On this page:
9.1 Module ~lang Protocol
9.2 Run-Time and Expand-Time Configuration
9.3 #lang Language Protocol
8.17

9 Defining Languages🔗ℹ

Rhombus not only supports macro extensions that add to the rhombus language, it supports entirely new languages that are smaller than rhombus or that have different syntax and semantics. Languages are themselves implemented as Rhombus modules that follow a particular protocol—exporting certain bindings and implementing certain submodules.

The term language in Rhombus is used to refer to two different kinds of languages for two different contexts:

These two kinds of languages are connected, because the result of a #lang-triggered parser is a module form (although at the Racket level), and so it includes a ~lang reference (or the equivalent at the Racket level). Furthermore, modules that implement a language are typically set up so that the language name works in both contexts, and the #lang use of the name generates a reference to the ~lang form of the name. For example, rhombus works both after #lang and in module after ~lang, and both uses of the name refer to the same set of bindings.

9.1 Module ~lang Protocol🔗ℹ

A module that is intended to be used as a language selected by ~lang in module must export various bindings to work:

For example, the following module defines a language that is like rhombus, but it replaces #%module_body to first print out the source of all forms in the module body. After printing, the body forms are evaluated the same way as in rhombus.

"noisy_rhombus.rhm"

#lang  rhombus

import:

  rhombus/meta open

 

export:

  all_from(rhombus):

    except #%module_block

  rename:

    module_block as #%module_block

 

decl.macro 'module_block: $form; ...':

  '#%module_block:

     println($(form.to_source_string()))

     ...

     $form

     ...'

If that module is saved as "noisy_rhombus.rhm", then a module in the same directory can refer to it when declaring a main submodule:

"demo.rhm"

#lang rhombus

 

module main ~lang "noisy_rhombus.rhm":

  1 + 2 // prints "1 + 2" and then "3"

The name "noisy_rhombus.rhm" does not conform to the syntax of languages that can be written after #lang, and the "noisy_rhombus.rhm" module also doesn’t supply a character-level parser. One way to fill that gap, at least in the short term, is to use the shrubbery language, which parses a module body into shrubbery form and then uses the language module that is named immediately after #lang shrubbery:

"demo2.rhm"

#lang shrubbery "noisy_rhombus.rhm"

1 + 2 // prints "1 + 2" and then "3"

9.2 Run-Time and Expand-Time Configuration🔗ℹ

Although bindings can capture most details of a language definition, certain aspects of the compile-time and run-time environment span all languages that are used to construct a program, and so they must be configured in a different way. For example, the way that values should print may differ for a programmer who is working in terms of Rhombus versus one working in terms of Racket, even when printing is initiated by a library that is meant to be used from either language. Racket allows the main module for a program (e.g., the one provided on the command line) to configure run-time behavior, and it allows the language of a module being compiled to configure compile-time behavior. These configurations take the form of submodules:

9.3 #lang Language Protocol🔗ℹ

A language name that follows #lang must have only alphanumeric ASCII, +, -, _, and/or / characters terminated by whitespace or an end-of-file. Thus, a language name cannot be a Rhombus string, but must instead be an unquoted module path that refers to a module in a collection.

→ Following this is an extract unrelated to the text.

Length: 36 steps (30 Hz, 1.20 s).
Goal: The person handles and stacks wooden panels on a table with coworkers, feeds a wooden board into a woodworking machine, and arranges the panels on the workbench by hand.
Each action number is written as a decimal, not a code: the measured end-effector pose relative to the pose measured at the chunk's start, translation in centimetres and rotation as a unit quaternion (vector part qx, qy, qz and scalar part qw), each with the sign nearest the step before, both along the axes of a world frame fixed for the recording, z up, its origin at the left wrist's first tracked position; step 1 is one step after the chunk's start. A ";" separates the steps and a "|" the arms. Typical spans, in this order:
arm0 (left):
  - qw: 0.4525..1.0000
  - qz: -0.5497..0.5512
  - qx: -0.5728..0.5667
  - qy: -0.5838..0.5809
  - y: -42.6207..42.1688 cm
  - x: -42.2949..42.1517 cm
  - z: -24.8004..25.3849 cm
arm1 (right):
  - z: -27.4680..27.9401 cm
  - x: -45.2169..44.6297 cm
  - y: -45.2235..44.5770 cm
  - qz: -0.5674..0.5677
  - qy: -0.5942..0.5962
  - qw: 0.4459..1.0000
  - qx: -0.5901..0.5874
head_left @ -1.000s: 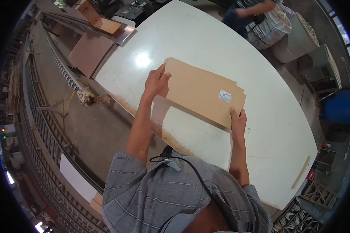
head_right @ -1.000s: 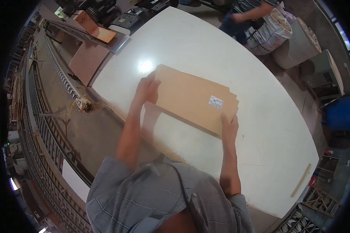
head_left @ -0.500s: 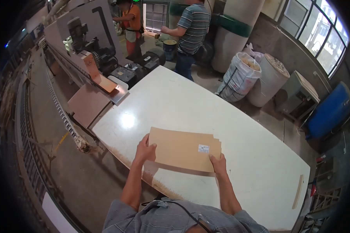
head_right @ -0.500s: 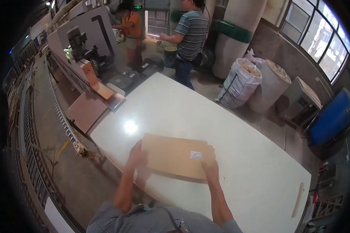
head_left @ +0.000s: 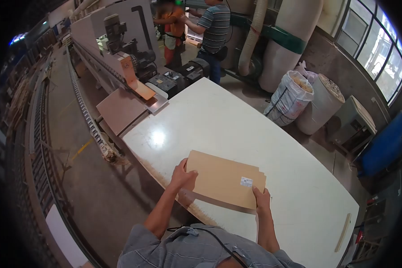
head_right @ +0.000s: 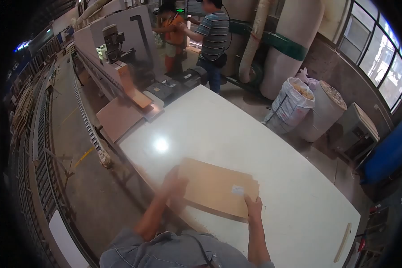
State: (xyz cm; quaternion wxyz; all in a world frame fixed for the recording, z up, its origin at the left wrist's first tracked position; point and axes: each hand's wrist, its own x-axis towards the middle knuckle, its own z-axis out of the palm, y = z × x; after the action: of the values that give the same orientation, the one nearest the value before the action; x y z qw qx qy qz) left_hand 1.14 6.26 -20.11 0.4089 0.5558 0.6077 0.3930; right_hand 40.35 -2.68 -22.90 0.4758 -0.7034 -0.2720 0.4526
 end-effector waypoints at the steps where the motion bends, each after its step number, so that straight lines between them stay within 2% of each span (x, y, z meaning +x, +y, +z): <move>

Furthermore, the unquoted path is turned into a module path in a way that is different from a language name after ~lang in module or in an import form: a ".rkt" suffix is added instead of a ".rhm" suffix (after "/main" is added in the case that / does not appear in the path). Finally, a reader submodule is found within that module. As a fallback, when a reader submodule is not found, a ".rkt" suffix is replaced with "/lang/reader.rkt" and tried as a module path in place of a reader submodule. This fallback is discouraged for new Rhombus and Racket languages.

The reader submodule protocol, which is defined at the Racket level, requires the submodule to export three functions: #{read}, #{read-syntax}, and #{get-info}. The Rhombus-based language rhombus/reader provides a streamlined interface that is convenient for defining Rhombus-like languages.

The key clause in a rhombus/reader module is ~lang followed by module path for the ~lang-protocol module to use for the parsed module. The module can can be relative to the enclosing reader submodule, so parent serves as a reference to the enclosing module. The following example is the same as "moisy_rhombus.rhm" in "tilde-lang", but with a reader submodule added, and saved as "main.rkt" in a "noisy_rhombus" directory (note the ".rkt" extension instead of ".rhm").

"noisy_rhombus/main.rkt"

#lang  rhombus

import:

  rhombus/meta open

 

module reader ~lang rhombus/reader:

  ~lang parent

 

export:

  all_from(rhombus):

    except #%module_block

  rename:

    module_block as #%module_block

 

decl.macro 'module_block: $form; ...':

  '#%module_block:

     println($(form.to_source_string()))

     ...

     $form

     ...'

Assuming that "noisy_rhombus" has been registered as a collection (possibly by installing it as a package with raco pkg install noisy_rhombus/), then noisy_rhombus works as a language name immediately after #lang:

"demo3.rhm"

#lang noisy_rhombus

1 + 2 // prints "1 + 2" and then "3"

A small problem remains here, created by the mismatch between #lang’s interpretation of module names and the Rhombus import interpretation. The #lang interpretation of noisy_rhombus is lib("noisy_rhombus/main.rkt"), while the import interpretation is lib("noisy_rhombus/main.rhm"). Consequently, these following all_from does not work as would be expected:

"demo4.rhm"

#lang noisy_rhombus

export:

  all_from(noisy_rhombus) // no `lib("noisy_rhombus/main.rhm")`

In fact, the problem is not so much the #lang interpretation of noisy_rhombus as the use of parent in the reader module. Changing to

module reader ~lang rhombus/reader:

  ~lang "main.rhm"

causes as #lang noisy_rhombus module to use lib("noisy_rhombus/main.rhm") as the initially imported module, and we can create "noisy_rhombus/main.rhm" to reexport "noisy_rhombus/main.rkt":

"noisy_rhombus/main.rhm"

#lang rhombus

import:

  "main.rkt"

export:

  all_from(.main)

Those changes allow "demo4.rhm" to work, but a syntax error in "demo4.rhm" would be reported incorrectly, because "noisy_rhombus/main.rhm" has no configure_expand submodule. The rhombus/lang_bridge module helps complete the picture by reexporting and also propagating submodule definitions and exports.

"noisy_rhombus/main.rhm"

#lang rhombus/lang_bridge

~lang: "main.rkt"

Note that "noisy_rhombus/main.rhm" depends on "noisy_rhombus/main.rkt" while "noisy_rhombus/main.rkt" indirectly depends on "noisy_rhombus/main.rkt". This kind of cycle is allowed, because rhombus/reader delays its reference by quoting the ~lang module name.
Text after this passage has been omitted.